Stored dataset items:
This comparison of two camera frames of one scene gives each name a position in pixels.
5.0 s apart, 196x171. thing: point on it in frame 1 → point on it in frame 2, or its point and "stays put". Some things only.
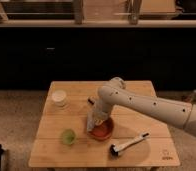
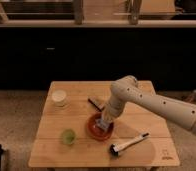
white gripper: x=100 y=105 → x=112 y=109
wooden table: x=62 y=140 stays put
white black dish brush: x=115 y=149 stays put
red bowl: x=103 y=130 stays put
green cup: x=68 y=137 stays put
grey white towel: x=95 y=117 → x=102 y=123
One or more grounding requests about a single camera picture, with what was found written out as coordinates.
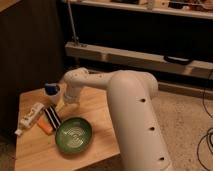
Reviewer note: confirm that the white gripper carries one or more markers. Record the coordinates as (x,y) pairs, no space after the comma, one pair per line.
(71,95)

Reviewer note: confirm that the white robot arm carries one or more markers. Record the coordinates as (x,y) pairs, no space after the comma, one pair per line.
(129,98)

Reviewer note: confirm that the green ceramic bowl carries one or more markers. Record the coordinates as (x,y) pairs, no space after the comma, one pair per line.
(73,135)

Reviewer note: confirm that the white cup with blue lid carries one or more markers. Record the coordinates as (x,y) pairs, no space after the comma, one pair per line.
(52,90)

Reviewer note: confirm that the orange packet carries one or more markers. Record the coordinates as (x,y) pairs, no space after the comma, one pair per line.
(44,126)

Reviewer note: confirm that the wooden side table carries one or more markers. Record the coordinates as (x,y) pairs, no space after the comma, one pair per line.
(37,151)

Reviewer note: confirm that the white tube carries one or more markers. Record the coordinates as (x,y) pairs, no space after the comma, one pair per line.
(29,118)

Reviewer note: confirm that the dark cabinet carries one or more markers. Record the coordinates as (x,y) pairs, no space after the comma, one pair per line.
(31,53)

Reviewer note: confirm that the wooden shelf rack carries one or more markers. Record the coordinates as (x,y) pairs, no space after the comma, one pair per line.
(140,37)

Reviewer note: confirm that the black handle on shelf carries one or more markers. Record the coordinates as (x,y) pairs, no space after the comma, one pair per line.
(177,61)

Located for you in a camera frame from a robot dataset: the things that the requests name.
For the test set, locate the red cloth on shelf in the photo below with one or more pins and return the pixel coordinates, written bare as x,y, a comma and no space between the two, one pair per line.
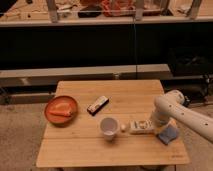
117,8

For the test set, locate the white plastic bottle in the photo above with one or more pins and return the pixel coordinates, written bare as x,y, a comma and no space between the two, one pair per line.
138,127

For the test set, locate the wooden table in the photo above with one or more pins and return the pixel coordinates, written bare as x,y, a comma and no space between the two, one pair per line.
80,144

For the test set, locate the blue sponge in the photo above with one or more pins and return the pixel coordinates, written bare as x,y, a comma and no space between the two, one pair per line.
169,134

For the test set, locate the orange carrot piece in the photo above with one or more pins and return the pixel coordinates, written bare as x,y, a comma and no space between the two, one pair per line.
62,109

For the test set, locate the metal shelf frame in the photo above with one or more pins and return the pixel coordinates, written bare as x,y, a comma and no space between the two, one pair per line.
21,13

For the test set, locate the orange bowl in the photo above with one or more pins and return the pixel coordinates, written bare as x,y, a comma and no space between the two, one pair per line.
60,120

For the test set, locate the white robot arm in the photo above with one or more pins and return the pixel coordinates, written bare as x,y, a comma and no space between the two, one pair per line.
171,105

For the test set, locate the white paper cup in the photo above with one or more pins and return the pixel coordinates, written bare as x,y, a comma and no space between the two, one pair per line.
109,128

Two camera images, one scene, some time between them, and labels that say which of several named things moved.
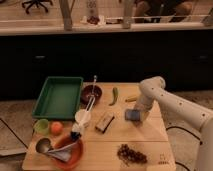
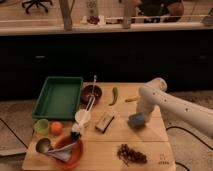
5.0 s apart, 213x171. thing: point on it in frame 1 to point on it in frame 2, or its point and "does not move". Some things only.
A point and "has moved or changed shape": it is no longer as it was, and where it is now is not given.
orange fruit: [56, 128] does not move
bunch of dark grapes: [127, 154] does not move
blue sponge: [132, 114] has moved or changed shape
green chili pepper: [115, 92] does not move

- WORK REQUIRED -
Every record should be duplicated exactly, though any picture in it must be left out.

- OUTPUT -
This comparison of two camera frames of one scene gives each name a position in pixels.
5.0 s apart, 196x171. thing: point on it in frame 1 → point on it in frame 2, or its point and "stays put". Some things only.
white gripper: x=100 y=105 → x=112 y=109
wooden table: x=62 y=140 stays put
white black dish brush: x=115 y=149 stays put
red bowl: x=103 y=130 stays put
green cup: x=68 y=137 stays put
grey white towel: x=95 y=117 → x=102 y=123
One or more grounding requests about a single camera picture, with what was found written out as coordinates.
Reviewer note: confirm that the white gripper carries one or more markers. Record the coordinates as (x,y) pairs, no space after the comma, one pair per line.
(71,95)

Reviewer note: confirm that the white robot arm carries one or more markers. Record the coordinates as (x,y) pairs, no space after the comma, one pair per line.
(129,98)

Reviewer note: confirm that the green ceramic bowl carries one or more markers. Record the coordinates as (x,y) pairs, no space after the comma, one pair per line.
(73,135)

Reviewer note: confirm that the white cup with blue lid carries one or more markers. Record the coordinates as (x,y) pairs, no space after the comma, one pair per line.
(52,90)

Reviewer note: confirm that the orange packet carries one or more markers. Record the coordinates as (x,y) pairs, no space after the comma, one pair per line.
(44,126)

Reviewer note: confirm that the wooden side table carries one or more markers. Record the coordinates as (x,y) pairs, no space after the comma, one pair per line.
(37,151)

Reviewer note: confirm that the white tube carries one or more markers. Record the coordinates as (x,y) pairs, no space after the comma, one pair per line.
(29,118)

Reviewer note: confirm that the dark cabinet carries one or more markers. Record the coordinates as (x,y) pairs, no space after the comma, one pair per line.
(31,53)

Reviewer note: confirm that the wooden shelf rack carries one or more markers. Record the coordinates as (x,y) pairs, no space after the comma, one pair per line.
(140,37)

Reviewer note: confirm that the black handle on shelf carries one or more markers. Record the coordinates as (x,y) pairs, no space after the comma, one pair per line.
(177,61)

Located for you in a camera frame from a robot dataset: the things that the requests name.
For the test set, locate the red cloth on shelf in the photo below with one or more pins and return the pixel coordinates, written bare as x,y, a comma and no space between the two, one pair per line.
117,8

For the test set, locate the white plastic bottle in the photo above with one or more pins and return the pixel coordinates, written bare as x,y, a comma and no space between the two, one pair per line.
138,127

For the test set, locate the wooden table in the photo above with one or more pins and return the pixel coordinates, written bare as x,y, a comma and no space between the two, one pair per line.
80,144

For the test set, locate the blue sponge in the photo above with one or more pins and return the pixel coordinates, written bare as x,y, a comma and no space between the two, one pair per line.
169,134

For the test set, locate the orange carrot piece in the photo above with one or more pins and return the pixel coordinates, written bare as x,y, a comma and no space between the two, one pair per line.
62,109

For the test set, locate the metal shelf frame in the photo above with one or more pins and return the pixel coordinates, written bare as x,y, a comma and no space between the two, one pair per line.
21,13

For the test set, locate the orange bowl in the photo above with one or more pins and return the pixel coordinates, written bare as x,y, a comma and no space between the two, one pair per line.
60,120

For the test set, locate the white robot arm in the photo above with one or more pins and return the pixel coordinates, written bare as x,y, a comma and no space between the two, one pair per line.
171,105

For the test set, locate the white paper cup in the photo above with one or more pins and return the pixel coordinates, written bare as x,y, a comma and no space between the two, one pair per line.
109,128

Two camera images, one scene, some time between them, and labels that say which of several named things moved.
5.0 s apart, 213x171. thing: point on it in frame 1 to point on it in frame 2, or its point and "does not move". Some things only.
A point and "has moved or changed shape": it is no longer as it was, and where it is now is not given.
orange fruit: [56, 128] does not move
bunch of dark grapes: [127, 154] does not move
blue sponge: [132, 114] has moved or changed shape
green chili pepper: [115, 92] does not move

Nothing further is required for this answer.